Hi Folks,
So, you’ve created an XML schema. And it contains a lot of elements and attributes of type string.
You want each string constrained to just ASCII characters. Use the pattern facet for that.
Here’s a dandy little technique you can use:
At the top of your schema, place this named entity declaration:
<!DOCTYPE xs:schema [
<!ENTITY ASCII "[\p{IsBasicLatin}]*">
]>
The entity ( ASCII ) can then be referenced in each pattern facet:
<xs:simpleType name="NameType">
<xs:restriction base="xs:string">
<xs:maxLength value="10"
/>
<xs:pattern value="&ASCII;"
/>
</xs:restriction>
</xs:simpleType>
<xs:simpleType name="DescriptionType">
<xs:restriction base="xs:string">
<xs:maxLength value="20"
/>
<xs:pattern value="&ASCII;"
/>
</xs:restriction>
</xs:simpleType>
At parse-time the XML parser will substitute each entity reference ( &ASCII; ) with its replacement text ( [\p{IsBasicLatin}]* ).

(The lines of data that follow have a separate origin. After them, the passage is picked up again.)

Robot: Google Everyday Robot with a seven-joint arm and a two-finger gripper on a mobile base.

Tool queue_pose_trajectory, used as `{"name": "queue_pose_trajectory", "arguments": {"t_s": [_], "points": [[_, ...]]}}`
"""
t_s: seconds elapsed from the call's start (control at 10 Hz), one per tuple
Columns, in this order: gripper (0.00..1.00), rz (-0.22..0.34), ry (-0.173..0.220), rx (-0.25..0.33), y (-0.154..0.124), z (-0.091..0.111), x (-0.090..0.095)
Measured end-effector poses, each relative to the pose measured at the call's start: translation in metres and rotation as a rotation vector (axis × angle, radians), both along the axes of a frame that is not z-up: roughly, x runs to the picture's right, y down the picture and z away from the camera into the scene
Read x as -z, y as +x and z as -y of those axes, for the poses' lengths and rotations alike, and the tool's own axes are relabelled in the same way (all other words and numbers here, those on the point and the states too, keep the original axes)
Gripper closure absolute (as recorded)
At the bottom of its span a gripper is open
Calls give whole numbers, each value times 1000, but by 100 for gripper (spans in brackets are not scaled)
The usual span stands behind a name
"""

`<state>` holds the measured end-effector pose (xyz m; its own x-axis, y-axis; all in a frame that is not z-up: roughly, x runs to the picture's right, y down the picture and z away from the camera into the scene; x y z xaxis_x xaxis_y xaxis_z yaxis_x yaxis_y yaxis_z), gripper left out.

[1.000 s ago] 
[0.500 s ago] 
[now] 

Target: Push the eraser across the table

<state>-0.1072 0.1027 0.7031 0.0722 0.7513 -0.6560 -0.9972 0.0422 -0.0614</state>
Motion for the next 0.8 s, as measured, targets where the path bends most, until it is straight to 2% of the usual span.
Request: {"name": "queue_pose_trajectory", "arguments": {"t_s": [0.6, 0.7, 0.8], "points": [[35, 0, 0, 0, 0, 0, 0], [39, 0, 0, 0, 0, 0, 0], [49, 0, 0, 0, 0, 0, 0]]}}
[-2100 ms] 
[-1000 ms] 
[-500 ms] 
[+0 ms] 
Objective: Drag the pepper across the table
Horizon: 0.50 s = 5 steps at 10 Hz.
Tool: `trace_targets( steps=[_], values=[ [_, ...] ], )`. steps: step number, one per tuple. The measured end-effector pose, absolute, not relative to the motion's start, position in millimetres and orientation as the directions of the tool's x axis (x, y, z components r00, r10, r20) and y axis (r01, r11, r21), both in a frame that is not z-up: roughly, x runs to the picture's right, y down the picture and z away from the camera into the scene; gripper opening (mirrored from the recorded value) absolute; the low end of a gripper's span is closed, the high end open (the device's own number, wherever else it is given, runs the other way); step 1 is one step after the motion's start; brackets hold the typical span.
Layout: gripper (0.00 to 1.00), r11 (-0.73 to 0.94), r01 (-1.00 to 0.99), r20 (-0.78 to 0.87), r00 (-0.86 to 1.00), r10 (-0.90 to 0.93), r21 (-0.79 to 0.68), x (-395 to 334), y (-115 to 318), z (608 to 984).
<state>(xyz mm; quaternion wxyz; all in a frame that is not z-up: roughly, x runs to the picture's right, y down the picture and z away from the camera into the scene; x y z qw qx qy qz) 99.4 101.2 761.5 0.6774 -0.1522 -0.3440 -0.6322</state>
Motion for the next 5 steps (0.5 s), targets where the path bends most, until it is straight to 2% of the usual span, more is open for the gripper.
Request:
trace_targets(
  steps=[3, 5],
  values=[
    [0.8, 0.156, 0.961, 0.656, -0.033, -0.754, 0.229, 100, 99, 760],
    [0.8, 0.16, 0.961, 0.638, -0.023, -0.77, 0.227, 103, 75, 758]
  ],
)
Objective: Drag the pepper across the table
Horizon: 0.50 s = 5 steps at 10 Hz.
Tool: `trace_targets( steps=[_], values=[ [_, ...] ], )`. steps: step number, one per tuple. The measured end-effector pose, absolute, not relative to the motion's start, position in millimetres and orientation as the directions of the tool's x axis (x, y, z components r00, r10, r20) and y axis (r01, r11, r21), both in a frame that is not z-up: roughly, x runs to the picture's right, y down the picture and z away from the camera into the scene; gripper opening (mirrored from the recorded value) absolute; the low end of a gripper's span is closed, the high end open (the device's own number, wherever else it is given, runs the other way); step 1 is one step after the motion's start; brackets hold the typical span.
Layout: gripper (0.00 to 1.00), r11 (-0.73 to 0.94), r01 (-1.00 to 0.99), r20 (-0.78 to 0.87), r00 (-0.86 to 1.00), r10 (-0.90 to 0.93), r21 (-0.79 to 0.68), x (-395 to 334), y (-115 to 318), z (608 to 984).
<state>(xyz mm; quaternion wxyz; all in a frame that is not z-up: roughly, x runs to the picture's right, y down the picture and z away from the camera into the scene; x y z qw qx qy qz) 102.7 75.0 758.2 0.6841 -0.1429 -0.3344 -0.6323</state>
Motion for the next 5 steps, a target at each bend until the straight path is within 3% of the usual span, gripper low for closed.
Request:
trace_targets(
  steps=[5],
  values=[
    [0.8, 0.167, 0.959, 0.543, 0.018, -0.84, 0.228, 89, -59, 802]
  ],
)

The entity provides useful documentation; i.e., I assert that this:
<xs:pattern value="&ASCII;" />
is more readable than this:
<xs:pattern value="[\p{IsBasicLatin}]*" />
Here’s a complete schema to illustrate the technique:
<?xml version="1.0" encoding="UTF-8"?>
<!DOCTYPE xs:schema [
<!ENTITY ASCII "[\p{IsBasicLatin}]*">
]>
<xs:schema
xmlns:xs="http://www.w3.org/2001/XMLSchema">
<xs:element name="Test">
<xs:complexType>
<xs:sequence>
<xs:element name="Name"
type="NameType"
/>
<xs:element name="Description"
type="DescriptionType"
/>
</xs:sequence>
</xs:complexType>
</xs:element>
<xs:simpleType name="NameType">
<xs:restriction base="xs:string">
<xs:maxLength value="10"
/>
<xs:pattern value="&ASCII;"
/>
</xs:restriction>
</xs:simpleType>
<xs:simpleType name="DescriptionType">
<xs:restriction base="xs:string">
<xs:maxLength value="20"
/>
<xs:pattern value="&ASCII;"
/>
</xs:restriction>
</xs:simpleType>
</xs:schema>
/Roger